Lies behind the war on Iraq
Senselessness of claims that Iraq has weapons of mass destruction are further bared
To obtain international support for the war on Iraq, the US and the UK used the pretext that the Saddam Hussein government harbored weapons of mass destruction (WMD). However, two months after occupying Iraq, the invaders have not come up with a single trace of WMD.
Thus, the US and the UK are now scrambling to produce any piece of evidence that the former government of Iraq was engaged in the manufacture of WMD. To avoid embarrassment, US and UK officials have come up with all kinds of alibis.
Recently, intelligence agencies themselves revealed that the Blair regime forced them to add to their dossiers the lie that the Saddam regime had the capability to launch the WMD in its possession "within 45 minutes." Blair used this "information" to terrify the British people and to assert the "need" to take immediate military action against Iraq.
No less than US Defense Sec. Donald Rumsfeld had said that they did not really expect to find weapons of mass destruction, claiming that Saddam had already destroyed them long before the war began. Deputy Defense Sec. Paul Wolfowitz added that they only used the issue of weapons of mass destruction because it was the only way to unite all the factions and agencies of the US government. Wolfowitz headed the special committee formed by the Bush regime to come up with the best justification for attacking and occupying Iraq.
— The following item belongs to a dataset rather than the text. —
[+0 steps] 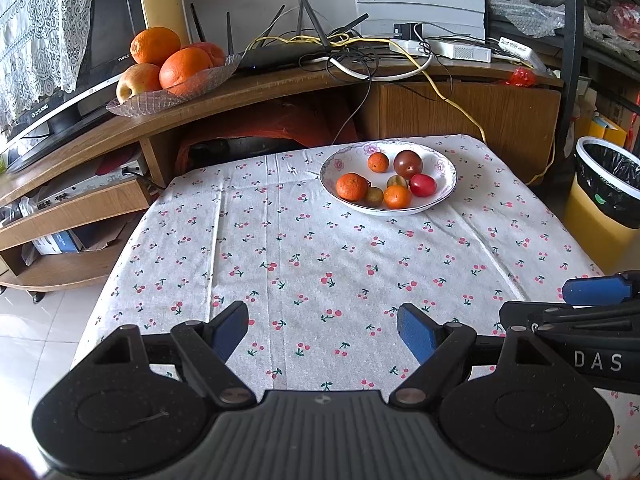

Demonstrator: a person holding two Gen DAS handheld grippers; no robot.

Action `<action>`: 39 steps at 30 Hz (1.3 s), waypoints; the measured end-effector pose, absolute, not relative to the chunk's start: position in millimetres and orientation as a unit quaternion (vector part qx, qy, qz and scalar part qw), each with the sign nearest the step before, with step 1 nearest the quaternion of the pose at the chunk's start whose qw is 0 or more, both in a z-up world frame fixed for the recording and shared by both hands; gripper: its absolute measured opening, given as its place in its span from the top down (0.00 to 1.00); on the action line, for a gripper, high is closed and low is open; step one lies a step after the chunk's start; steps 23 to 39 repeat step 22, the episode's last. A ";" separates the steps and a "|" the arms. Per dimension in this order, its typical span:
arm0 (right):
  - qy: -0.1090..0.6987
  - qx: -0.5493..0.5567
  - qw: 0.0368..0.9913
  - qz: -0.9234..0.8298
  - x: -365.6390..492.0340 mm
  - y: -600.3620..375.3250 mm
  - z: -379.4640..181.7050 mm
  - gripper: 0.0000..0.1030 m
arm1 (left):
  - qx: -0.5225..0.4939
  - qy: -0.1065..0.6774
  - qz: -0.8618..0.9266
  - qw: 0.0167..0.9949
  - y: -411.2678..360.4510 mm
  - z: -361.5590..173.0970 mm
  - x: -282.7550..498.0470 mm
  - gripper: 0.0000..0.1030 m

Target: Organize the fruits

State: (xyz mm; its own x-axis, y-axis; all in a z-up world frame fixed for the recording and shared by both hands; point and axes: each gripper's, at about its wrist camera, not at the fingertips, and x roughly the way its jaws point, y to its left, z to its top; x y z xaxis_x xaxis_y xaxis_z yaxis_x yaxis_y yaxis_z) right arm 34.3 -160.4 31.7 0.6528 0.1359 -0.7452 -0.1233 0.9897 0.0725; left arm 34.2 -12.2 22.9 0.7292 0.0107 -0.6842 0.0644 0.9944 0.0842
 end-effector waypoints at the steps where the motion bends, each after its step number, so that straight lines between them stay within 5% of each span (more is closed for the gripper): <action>1: 0.410 0.008 0.909 0.071 34.3 -160.4 31.7 0.46 | 0.052 0.367 -0.014 0.929 -12.3 23.2 33.8 0.13; 39: 0.407 0.011 0.910 0.071 33.9 -161.1 34.5 0.45 | 0.057 0.367 -0.005 0.928 -13.5 23.4 34.5 0.13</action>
The presence of WMD in Iraq has now been further exposed for what it is: a total lie and a mere fabrication.
On May 30, the mass media in the United Kingdom revealed that a few days before facing the United Nations Security Council, State Sec. Colin Powell met secretly with UK Foreign Minister Jack Straw.
During the meeting, both Straw and Powell expressed great reservation about the intelligence reports presented regarding the supposed presence of WMD in Iraq. They both agreed that the evidence gathered was insufficient and that the reports did not honestly present the actual and objective situation.
Despite the lack of sufficient information, Powell faced the UN Security Council and disclosed supposed evidence of the presence of WMD in Iraq. The information was said to have been gathered by their intelligence agencies. In truth, most of what Powell presented was based only on the dossier prepared and publicized by the Blair regime in January. A large part of it was not the result of a thorough gathering and analysis of intelligence data but merely plagiarized from the thesis of an American student.
With the lie about the WMD exposed, the US Defense Intelligence Agency (DIA) and the Pentagon are pointing the finger at each other. The DIA accuses the Pentagon of having wasted the US' $30 billion intelligence fund and manipulating intelligence data to make them conform to the Bush regime's political agenda against Iraq. The Pentagon deliberately ignored most of the data from the DIA and highlighted those that came from the Iraqi National Congress, a group which has long been funded by the US to topple Saddam Hussein's government.